■ WORK TASK ■
Report all lines of the records that contain "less".

■ EXERCISE DATA ■
##############################

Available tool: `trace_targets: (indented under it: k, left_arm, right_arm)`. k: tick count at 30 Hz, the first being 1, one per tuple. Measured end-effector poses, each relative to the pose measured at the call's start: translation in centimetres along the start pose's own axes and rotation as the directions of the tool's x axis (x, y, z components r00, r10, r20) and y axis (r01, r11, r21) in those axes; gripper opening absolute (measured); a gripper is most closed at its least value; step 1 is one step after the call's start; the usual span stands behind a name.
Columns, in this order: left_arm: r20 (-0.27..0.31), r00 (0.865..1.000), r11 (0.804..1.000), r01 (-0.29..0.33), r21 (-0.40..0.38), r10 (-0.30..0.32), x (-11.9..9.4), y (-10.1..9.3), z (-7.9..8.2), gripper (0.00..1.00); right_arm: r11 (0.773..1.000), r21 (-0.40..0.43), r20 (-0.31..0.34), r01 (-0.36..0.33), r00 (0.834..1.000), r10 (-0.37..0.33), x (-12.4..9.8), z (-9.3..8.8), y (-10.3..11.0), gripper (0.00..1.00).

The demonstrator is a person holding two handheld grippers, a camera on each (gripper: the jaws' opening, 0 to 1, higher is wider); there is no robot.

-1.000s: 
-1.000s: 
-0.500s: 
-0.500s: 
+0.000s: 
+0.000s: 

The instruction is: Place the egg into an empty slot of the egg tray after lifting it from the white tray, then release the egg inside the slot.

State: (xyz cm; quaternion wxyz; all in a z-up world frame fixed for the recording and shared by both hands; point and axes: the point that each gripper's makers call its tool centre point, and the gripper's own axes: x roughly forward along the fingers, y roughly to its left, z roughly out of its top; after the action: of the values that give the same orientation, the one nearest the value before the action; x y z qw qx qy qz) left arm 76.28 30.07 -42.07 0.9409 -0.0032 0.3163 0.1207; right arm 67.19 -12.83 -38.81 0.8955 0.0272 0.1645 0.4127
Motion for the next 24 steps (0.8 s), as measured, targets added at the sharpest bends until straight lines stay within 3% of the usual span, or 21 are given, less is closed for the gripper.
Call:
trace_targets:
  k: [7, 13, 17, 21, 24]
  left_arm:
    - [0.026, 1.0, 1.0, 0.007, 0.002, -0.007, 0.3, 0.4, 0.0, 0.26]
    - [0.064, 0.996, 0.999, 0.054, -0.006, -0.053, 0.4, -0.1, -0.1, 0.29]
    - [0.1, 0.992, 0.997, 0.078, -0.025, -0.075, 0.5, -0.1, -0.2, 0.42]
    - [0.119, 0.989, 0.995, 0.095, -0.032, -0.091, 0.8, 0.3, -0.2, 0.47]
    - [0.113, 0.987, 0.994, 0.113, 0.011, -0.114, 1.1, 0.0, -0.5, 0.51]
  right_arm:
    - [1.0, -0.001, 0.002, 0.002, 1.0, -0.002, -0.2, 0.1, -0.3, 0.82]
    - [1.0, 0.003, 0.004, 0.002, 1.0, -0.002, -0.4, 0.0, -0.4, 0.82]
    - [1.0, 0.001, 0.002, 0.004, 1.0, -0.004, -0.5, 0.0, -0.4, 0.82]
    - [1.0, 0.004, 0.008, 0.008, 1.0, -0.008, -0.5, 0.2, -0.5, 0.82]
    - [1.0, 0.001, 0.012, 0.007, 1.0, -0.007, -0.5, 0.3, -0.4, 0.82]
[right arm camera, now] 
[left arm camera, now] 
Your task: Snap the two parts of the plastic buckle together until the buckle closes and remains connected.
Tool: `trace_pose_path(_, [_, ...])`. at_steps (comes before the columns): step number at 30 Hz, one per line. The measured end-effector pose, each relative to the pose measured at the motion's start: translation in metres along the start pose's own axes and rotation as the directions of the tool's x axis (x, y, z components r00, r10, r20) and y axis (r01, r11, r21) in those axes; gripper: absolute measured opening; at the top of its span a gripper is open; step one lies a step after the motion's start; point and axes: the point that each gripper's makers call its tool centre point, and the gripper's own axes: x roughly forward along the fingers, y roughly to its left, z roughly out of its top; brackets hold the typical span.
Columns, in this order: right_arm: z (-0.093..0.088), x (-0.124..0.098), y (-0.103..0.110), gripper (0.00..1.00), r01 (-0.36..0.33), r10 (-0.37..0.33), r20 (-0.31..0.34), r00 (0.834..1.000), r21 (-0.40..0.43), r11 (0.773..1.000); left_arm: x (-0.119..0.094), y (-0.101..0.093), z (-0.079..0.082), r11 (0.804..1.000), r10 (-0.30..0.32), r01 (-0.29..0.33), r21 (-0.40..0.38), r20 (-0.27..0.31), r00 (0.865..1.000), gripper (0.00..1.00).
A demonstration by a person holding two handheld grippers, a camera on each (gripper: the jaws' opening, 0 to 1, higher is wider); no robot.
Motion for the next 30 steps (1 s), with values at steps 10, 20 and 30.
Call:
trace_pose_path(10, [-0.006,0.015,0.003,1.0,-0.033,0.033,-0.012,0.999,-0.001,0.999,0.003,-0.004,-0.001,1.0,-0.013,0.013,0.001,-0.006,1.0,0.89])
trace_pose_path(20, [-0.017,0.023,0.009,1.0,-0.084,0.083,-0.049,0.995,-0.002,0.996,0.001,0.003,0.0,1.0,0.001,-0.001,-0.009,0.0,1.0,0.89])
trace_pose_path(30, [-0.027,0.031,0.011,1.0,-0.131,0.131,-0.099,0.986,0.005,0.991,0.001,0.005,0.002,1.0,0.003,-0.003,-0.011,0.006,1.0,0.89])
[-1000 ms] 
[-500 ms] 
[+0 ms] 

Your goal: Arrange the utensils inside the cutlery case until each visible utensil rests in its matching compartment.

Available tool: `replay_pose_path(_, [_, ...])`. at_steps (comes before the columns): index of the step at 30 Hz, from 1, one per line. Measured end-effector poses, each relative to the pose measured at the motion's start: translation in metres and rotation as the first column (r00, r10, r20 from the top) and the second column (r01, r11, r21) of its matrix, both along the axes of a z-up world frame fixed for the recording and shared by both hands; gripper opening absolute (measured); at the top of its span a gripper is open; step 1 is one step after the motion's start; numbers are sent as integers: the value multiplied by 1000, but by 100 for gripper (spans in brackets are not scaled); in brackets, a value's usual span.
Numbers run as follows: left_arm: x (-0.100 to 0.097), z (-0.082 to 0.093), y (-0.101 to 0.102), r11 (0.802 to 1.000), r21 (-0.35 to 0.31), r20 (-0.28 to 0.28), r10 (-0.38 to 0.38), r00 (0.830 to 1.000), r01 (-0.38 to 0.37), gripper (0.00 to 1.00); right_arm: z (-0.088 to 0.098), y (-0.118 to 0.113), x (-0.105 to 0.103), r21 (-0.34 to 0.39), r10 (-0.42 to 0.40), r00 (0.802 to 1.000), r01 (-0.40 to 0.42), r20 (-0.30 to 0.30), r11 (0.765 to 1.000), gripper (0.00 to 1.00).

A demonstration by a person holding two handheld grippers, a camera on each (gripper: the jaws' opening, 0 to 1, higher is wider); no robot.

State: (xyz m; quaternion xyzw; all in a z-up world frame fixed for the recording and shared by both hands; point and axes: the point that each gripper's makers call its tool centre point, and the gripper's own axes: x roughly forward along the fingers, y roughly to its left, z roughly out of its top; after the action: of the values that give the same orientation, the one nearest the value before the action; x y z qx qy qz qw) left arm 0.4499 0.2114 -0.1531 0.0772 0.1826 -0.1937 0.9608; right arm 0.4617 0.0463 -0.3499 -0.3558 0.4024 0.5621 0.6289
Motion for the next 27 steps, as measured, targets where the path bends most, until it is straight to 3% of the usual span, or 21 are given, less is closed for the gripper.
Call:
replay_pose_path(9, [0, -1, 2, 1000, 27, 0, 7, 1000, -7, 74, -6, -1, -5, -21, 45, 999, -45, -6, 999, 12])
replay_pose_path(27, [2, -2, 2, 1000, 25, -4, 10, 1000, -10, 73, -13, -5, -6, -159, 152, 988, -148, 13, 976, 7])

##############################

■ RESULT OF THIS EXERCISE ■
Motion for the next 24 steps (0.8 s), as measured, targets added at the sharpest bends until straight lines stay within 3% of the usual span, or 21 are given, less is closed for the gripper.
Motion for the next 27 steps, as measured, targets where the path bends most, until it is straight to 3% of the usual span, or 21 are given, less is closed for the gripper.

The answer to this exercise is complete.